C’est à ce moment-là que le mariage a véritablement pris fin.

Pas quand elle l’a vu avec Vanessa. Pas quand elle a vu les vêtements. Tout a basculé lorsque Caleb a aperçu sa femme, les bras chargés de courses, et s’est dit que sa première préoccupation était de savoir si elle allait crier.

Marissa n’a pas crié.

Elle n’a pas pleuré.

Elle se dirigea vers les chaises longues et rassembla calmement leurs vêtements. La chemise de Caleb. Sa ceinture. Ses clés. La robe d’été de Vanessa. Ses sandales. Son téléphone, qui s’illuminait à nouveau des appels manqués de Mark, son mari.

« S’il vous plaît », murmura Vanessa. « Nous pouvons expliquer. »

Marissa regarda les empreintes de pas mouillées.

« Tu l’as déjà fait. »

Caleb s’est dirigé vers le bord de la piscine.

«Ne fais pas de drame.»

Et voilà, c’était de nouveau le cas.

Le rôle qu’il lui avait déjà attribué.

Si elle élevait la voix, on la disait instable. Si elle pleurait, on la disait hystérique. Si elle exigeait des réponses, on disait qu’elle l’humiliait.

Des hommes comme Caleb ne vous ont pas seulement trahi.

Ils comptaient évaluer votre réaction par la suite.

Marissa serra plus fort les vêtements mouillés dans sa main. Son regard se porta ensuite sur le bouton d’alarme rouge situé près de l’ entrée  de la cuisine .

Le système de sécurité.

Celui dont Caleb s’était moqué pendant des mois.

Marissa avait fini par payer les réparations après plusieurs cambriolages dans le quartier. Caleb la traitait de paranoïaque lors des dîners. Il plaisantait en disant qu’elle transformait la maison en coffre-fort.

Ce même système reliait désormais la caméra du portail, la caméra de la piscine, la sonnette, le service de patrouille et le système d’alerte de la communauté de Ridge Hollow.

Caleb le savait.

C’est pourquoi son visage a changé.

« Marissa. Non. »

Elle a appuyé sur le bouton.

La sirène a retenti dans la cour arrière.

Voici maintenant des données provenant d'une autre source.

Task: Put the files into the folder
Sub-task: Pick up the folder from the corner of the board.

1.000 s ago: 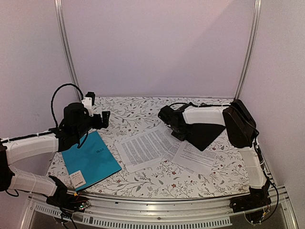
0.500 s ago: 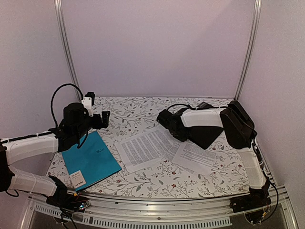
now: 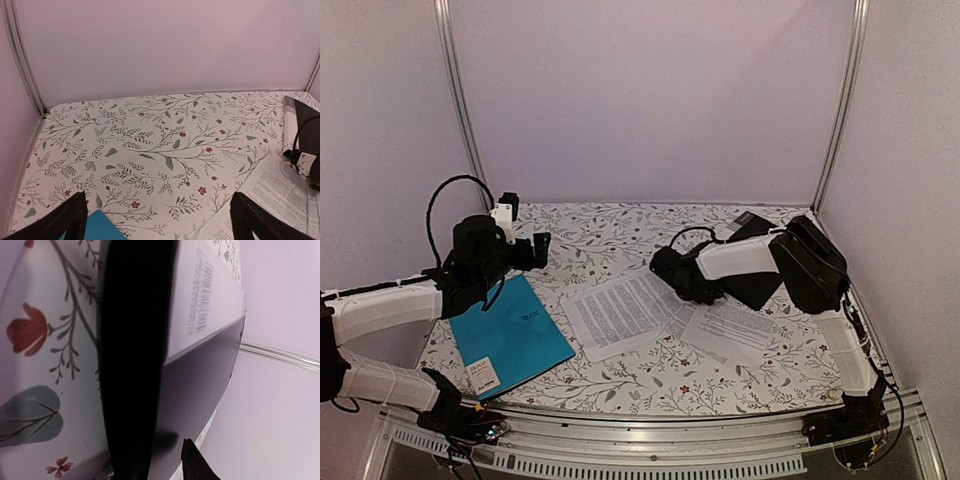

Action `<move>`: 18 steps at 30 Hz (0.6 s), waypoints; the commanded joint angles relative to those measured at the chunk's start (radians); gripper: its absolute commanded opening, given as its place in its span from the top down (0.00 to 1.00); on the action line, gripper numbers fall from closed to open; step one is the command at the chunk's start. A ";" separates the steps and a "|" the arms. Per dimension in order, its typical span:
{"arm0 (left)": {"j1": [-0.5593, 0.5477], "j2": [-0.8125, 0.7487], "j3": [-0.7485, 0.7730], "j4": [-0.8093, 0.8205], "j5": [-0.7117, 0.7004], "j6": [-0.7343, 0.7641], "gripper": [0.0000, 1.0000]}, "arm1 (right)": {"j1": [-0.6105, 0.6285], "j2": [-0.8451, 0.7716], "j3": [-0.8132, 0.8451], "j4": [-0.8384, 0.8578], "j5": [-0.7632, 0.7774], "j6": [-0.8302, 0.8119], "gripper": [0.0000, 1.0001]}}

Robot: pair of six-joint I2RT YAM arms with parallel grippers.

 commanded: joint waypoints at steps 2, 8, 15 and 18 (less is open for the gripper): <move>-0.012 0.002 -0.006 0.012 -0.001 0.006 0.00 | 0.003 0.032 -0.027 0.040 0.041 -0.025 0.80; -0.012 0.028 0.041 -0.056 0.042 0.021 0.00 | 0.004 -0.059 -0.095 0.119 0.063 -0.121 1.00; -0.013 0.057 0.087 -0.099 0.145 0.043 0.00 | 0.032 -0.210 -0.225 0.229 0.046 -0.359 1.00; -0.015 0.082 0.106 -0.107 0.245 0.068 0.00 | 0.055 -0.289 -0.247 0.211 -0.031 -0.408 1.00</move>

C’était brutal, insoutenable, impossible à ignorer. Des chiens aboyaient dans la rue. Des rideaux bougeaient. Une porte de garage s’ouvrit deux maisons plus loin. Mme Palmer, les gants de jardinage couverts de boue, se pencha par-dessus sa clôture. Deux adolescents arrêtèrent leurs vélos près du trottoir. Un livreur se figea près de sa camionnette. 

Pendant quelques secondes, tout le quartier sembla figé.

Caleb a crié : « Éteignez-le ! »

Marissa se tenait près du panneau d’alarme, leurs vêtements sur le bras.

« Pourquoi ? » demanda-t-elle. « Vous avez apporté ça à un mètre et demi de ma cuisine. »

Vanessa se couvrit le visage.

L’eau pourrait dissimuler la peau.

Cela ne pouvait pas dissimuler les faits.